- _Problem to work on_: I'd like the data below restated word for word, with the pictures left out.

- _Data shown_:
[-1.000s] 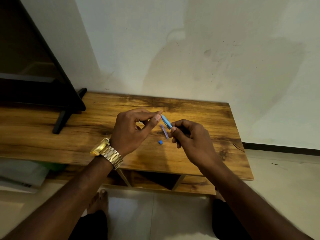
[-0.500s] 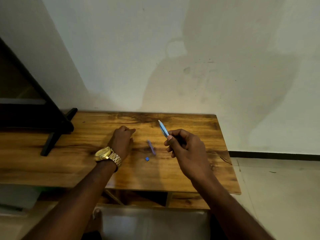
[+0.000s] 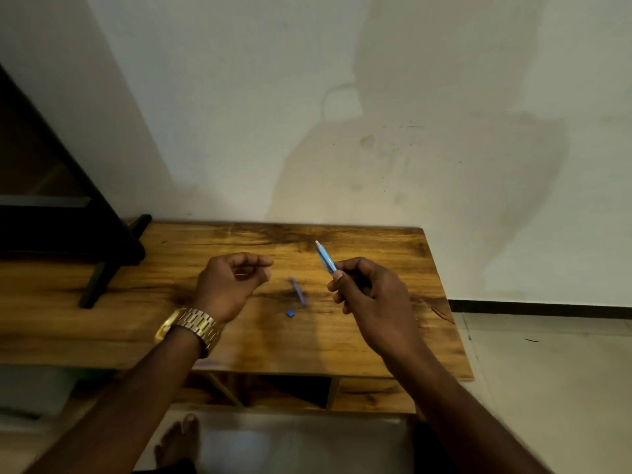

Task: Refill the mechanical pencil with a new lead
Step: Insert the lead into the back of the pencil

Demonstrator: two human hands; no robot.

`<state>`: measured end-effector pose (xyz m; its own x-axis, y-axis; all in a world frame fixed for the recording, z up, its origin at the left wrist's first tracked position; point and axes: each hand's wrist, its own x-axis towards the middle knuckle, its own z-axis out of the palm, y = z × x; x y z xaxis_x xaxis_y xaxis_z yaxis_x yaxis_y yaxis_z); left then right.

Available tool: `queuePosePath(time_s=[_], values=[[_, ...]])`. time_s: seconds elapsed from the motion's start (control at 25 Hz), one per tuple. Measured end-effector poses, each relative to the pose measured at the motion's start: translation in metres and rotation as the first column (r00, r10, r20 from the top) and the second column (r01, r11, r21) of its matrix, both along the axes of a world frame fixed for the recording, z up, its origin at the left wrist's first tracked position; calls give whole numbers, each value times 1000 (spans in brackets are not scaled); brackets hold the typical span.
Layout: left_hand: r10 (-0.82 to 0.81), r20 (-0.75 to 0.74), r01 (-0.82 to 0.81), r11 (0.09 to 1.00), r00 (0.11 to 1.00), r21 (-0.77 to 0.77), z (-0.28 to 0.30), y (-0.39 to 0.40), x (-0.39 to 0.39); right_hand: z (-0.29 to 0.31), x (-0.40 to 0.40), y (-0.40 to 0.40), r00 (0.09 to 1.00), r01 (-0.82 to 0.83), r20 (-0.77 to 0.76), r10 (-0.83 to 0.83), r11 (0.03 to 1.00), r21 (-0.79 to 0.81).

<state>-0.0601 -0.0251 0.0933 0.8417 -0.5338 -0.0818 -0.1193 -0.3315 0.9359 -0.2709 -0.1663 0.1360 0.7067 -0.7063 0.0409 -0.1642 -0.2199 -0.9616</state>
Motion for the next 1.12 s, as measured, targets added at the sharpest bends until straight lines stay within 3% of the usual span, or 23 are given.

- _Output of the exercise_:
[-1.000s] 
[-0.500s] 
[+0.000s] 

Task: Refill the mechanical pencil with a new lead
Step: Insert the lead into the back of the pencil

Demonstrator: two human hands; no robot.

`<state>`: measured end-effector pose (xyz m; its own x-axis, y-axis; all in a world frame fixed for the recording, z up, its origin at the left wrist's first tracked position; point and axes: each hand's wrist, its own x-axis towards the middle knuckle, its own z-axis out of the palm, y = z × x; x y z xaxis_x xaxis_y xaxis_z yaxis_x yaxis_y yaxis_z); left then right.

Available tool: `queuePosePath(time_s=[_], values=[[_, ...]])`. time_s: seconds elapsed from the motion's start (control at 25 Hz), one per tuple. Measured end-effector poses, each relative to the pose measured at the motion's start: translation in metres and rotation as the first column (r00, r10, r20 from the top) and the second column (r01, r11, r21) of its matrix, both along the axes of a world frame fixed for the recording, z up, its origin at the left wrist's first tracked position; calls give whole numbers, each value times 1000 (spans in brackets are not scaled); brackets hold the typical span.
Layout: left_hand: r10 (-0.82 to 0.81), r20 (-0.75 to 0.74), r01 (-0.82 to 0.81), r11 (0.09 to 1.00), r00 (0.11 to 1.00), r21 (-0.77 to 0.77), z (-0.28 to 0.30), y (-0.39 to 0.40), x (-0.39 to 0.39); right_hand: z (-0.29 to 0.31), x (-0.40 to 0.40), y (-0.40 to 0.40), r00 (0.09 to 1.00), r01 (-0.82 to 0.83), r20 (-0.77 to 0.76), r10 (-0.83 to 0.83), r11 (0.03 to 1.00), r21 (-0.79 to 0.81).

<state>-0.0601 -0.0251 0.0933 0.8417 -0.5338 -0.0818 -0.1193 -0.3315 0.9359 -0.2709 -0.1663 0.1360 0.7067 -0.7063 0.0409 -0.1642 -0.2199 -0.9616</state>
Motion for the next 1.12 s, as measured, targets added at the sharpest bends until straight lines stay within 3% of the usual span, or 23 are given.

There is no more to the output.